Increasing anonymous crime reporting for CrimeStoppers

Our input

  • Behaviour change
  • Engagement
  • Research
  • Strategy

CrimeStoppers tasked us with increasing the quantity and quality of crime reporting in high crime areas in the UK. Anonymous reporting is vital for those living in communities affected by organised criminal activity, where speaking to police can carry serious risks. 

Such a challenge required alternative thinking and for that we turned to the Bright Spots approach. This is a well-established method in behavioural and social research that focuses on identifying areas where things are working well and then analysing why. Instead of starting with problems, it looks for “positive outliers” and asks: What’s different here and can we replicate it elsewhere? We worked with CrimeStoppers to analyse their data and pinpoint two Bright Spots– areas where both crime and crime reporting were high– to uncover insights that we might apply in other high-crime communities with low reporting. 

Before visiting these two Bright Spots, we conducted an extensive literature review, particularly covering the psychology of crime reporting. This helped us to identify potential barriers and drivers to reporting, which we then explored in the Bright Spots themselves. To uphold CrimeStoppers’ promise of anonymity, we developed a ‘projective questioning’ technique, so that we could ask people about their perceptions of crime reporting in the area without requiring people to implicate themselves. We also ran a workshop with CrimeStoppers Regional Managers to refine our approach.  

Our fieldwork combined a mix of structured and informal activities across the Bright Spots. We sat down with local police, interviewed residents, visited a soup kitchen, walked the estates, met with charities, played pool in a youth centre and shared tea in a Sikh gurdwara. These moments, planned and spontaneous, helped us to build trust and uncover authentic insights into community life and attitudes towards crime reporting. 

The team at Claremont were excellent partners for this work, helping us look at a core challenge for our charity in a positive way by turning the question on its head. Throughout the process the team engaged colleagues internally, explaining their work and findings clearly.  Their skills during the field work helped us see that the communities we work with often have the solutions themselves.

-Karen Ogborn, Chief of Staff, CrimeStoppers

This research led us to two strategic approaches, which we shared with CrimeStoppers’ internal stakeholders, including the Regional Managers network, for input on the preferred direction. The chosen approach, Bridge to Change, recognises the pivotal role of influential individuals, often those personally affected by crime, who can become powerful community ambassadors for change. During our fieldwork, we met these individuals: some had lost friends or family members to knife crime, while others were long-standing community leaders who had witnessed their neighbourhoods become high-crime areas over time. What united them was a distinct drive to make a difference. 
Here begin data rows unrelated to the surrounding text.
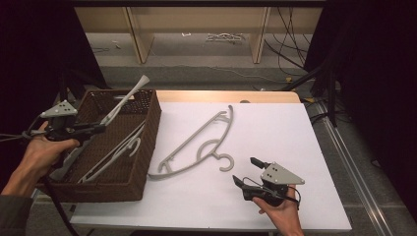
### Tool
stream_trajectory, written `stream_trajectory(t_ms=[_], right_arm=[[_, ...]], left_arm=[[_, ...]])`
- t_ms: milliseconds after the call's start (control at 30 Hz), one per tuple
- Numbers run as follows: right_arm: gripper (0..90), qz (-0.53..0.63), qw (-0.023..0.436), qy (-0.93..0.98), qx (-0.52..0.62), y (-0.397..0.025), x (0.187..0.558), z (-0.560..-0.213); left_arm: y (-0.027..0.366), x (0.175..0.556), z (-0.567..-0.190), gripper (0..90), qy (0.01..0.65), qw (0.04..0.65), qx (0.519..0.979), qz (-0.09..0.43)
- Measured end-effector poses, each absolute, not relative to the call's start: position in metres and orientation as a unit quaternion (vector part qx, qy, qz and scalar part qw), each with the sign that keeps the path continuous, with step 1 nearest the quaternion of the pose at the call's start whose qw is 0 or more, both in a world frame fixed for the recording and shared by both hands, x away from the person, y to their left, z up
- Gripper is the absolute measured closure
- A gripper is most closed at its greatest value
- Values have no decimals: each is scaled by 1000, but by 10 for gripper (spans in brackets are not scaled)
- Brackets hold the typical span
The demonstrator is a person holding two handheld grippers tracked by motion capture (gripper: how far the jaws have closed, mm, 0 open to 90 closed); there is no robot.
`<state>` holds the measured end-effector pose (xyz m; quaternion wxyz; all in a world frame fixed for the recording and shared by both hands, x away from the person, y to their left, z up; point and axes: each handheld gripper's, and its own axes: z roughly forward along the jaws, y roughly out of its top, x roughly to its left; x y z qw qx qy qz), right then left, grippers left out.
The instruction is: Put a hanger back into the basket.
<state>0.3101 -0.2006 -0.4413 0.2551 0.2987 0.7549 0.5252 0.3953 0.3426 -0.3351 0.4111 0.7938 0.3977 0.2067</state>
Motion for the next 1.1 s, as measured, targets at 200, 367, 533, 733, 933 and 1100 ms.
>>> stream_trajectory(t_ms=[200, 367, 533, 733, 933, 1100], right_arm=[[205, 525, 255, 755, 298, -200, 310, -442], [205, 521, 247, 760, 300, -199, 310, -442], [205, 517, 250, 762, 299, -200, 310, -441], [206, 521, 251, 760, 296, -199, 310, -442], [206, 522, 251, 760, 296, -199, 311, -442], [206, 522, 250, 760, 296, -199, 311, -442]], left_arm=[[346, 393, -342, 824, 398, 402, 798, 208], [348, 392, -348, 824, 390, 390, 808, 206], [350, 391, -356, 823, 391, 378, 816, 198], [350, 394, -365, 822, 377, 341, 841, 186], [341, 396, -371, 822, 374, 327, 849, 179], [332, 400, -379, 821, 384, 315, 851, 173]])
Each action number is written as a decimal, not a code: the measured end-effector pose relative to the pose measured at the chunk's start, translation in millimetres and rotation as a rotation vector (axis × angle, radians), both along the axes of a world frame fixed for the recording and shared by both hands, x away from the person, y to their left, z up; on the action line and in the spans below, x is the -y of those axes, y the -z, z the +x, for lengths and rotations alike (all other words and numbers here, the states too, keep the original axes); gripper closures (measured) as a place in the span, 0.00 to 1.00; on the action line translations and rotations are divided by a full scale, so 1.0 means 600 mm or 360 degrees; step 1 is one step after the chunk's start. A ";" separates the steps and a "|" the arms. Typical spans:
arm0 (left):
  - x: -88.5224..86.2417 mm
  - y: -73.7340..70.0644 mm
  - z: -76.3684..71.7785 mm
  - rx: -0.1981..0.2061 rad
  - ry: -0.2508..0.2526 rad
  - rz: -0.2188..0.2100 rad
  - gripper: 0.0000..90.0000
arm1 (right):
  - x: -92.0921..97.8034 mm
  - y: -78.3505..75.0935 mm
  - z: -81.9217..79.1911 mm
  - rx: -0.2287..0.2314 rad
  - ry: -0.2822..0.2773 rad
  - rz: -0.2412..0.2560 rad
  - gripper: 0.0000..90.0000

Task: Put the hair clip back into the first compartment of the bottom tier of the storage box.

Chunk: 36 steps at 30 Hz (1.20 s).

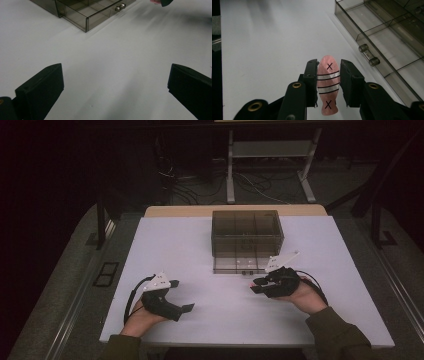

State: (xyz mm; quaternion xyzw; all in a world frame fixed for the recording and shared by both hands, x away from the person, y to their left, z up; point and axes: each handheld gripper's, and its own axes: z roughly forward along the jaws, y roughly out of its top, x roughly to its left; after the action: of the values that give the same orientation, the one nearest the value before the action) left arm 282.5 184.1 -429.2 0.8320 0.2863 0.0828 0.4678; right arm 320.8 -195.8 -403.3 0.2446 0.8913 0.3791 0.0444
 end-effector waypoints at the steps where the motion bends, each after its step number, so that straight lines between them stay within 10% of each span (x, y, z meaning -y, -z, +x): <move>1: 0.000 0.000 0.000 0.0001 0.0001 0.0000 0.00 | -0.001 -0.001 0.002 0.0008 -0.0005 -0.0004 0.74; 36: 0.003 0.000 0.000 -0.0001 0.0002 0.0000 0.00 | -0.033 -0.013 0.043 0.0009 0.0007 0.0017 0.74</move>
State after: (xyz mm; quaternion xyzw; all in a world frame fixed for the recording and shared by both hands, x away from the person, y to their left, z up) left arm 282.4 182.5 -429.0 0.8322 0.2861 0.0822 0.4678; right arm 346.8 -176.0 -395.4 0.2459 0.8886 0.3844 0.0464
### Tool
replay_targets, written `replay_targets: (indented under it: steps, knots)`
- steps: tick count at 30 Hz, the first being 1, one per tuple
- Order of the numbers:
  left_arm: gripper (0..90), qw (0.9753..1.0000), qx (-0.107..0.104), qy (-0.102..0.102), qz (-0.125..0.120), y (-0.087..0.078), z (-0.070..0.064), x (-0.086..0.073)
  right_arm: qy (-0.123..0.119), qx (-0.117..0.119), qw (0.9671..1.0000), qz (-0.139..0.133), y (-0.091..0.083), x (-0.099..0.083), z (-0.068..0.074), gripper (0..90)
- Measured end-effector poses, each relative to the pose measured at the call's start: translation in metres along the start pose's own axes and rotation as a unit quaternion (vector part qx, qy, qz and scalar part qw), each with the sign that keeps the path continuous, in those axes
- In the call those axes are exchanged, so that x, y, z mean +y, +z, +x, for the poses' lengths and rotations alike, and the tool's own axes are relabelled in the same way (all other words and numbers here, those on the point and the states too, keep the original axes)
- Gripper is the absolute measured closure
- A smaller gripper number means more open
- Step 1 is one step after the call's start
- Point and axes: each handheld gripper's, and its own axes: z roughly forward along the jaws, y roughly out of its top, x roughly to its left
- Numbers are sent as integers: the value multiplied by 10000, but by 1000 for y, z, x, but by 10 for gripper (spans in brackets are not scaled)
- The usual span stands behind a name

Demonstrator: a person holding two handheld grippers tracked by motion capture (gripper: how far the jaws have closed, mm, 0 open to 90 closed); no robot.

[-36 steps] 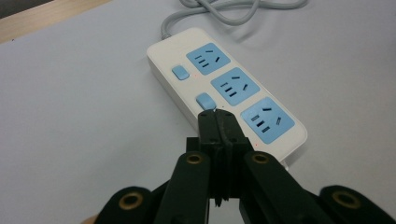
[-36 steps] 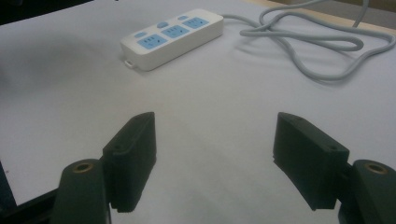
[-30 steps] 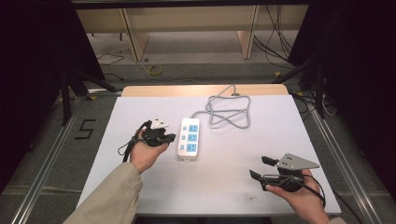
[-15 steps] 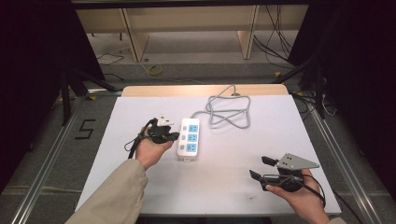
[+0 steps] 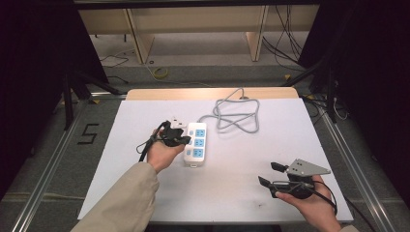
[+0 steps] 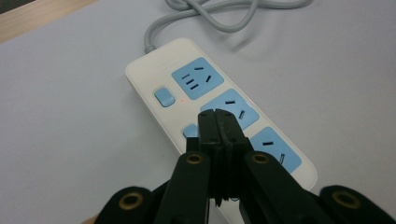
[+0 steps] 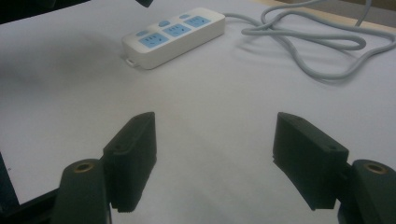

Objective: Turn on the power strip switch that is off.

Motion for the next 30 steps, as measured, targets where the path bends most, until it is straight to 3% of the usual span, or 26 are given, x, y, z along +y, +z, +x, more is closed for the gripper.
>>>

Bridge to Change is both a proactive and a reactive strategy, which encourages CrimeStoppers to support those affected by crime by providing information, resources and opportunities to channel their experience into positive action. Our next step on this project is to co-design information packs and ongoing support for those wishing to make a difference. It is essential that these packs are sensitive, responsive and well-informed. This is why we have developed a co-design plan that includes the input of external experts like the police, CrimeStoppers’ volunteers, experts in grief and loss and, most importantly, the community figures from high crime areas who represent our target audience.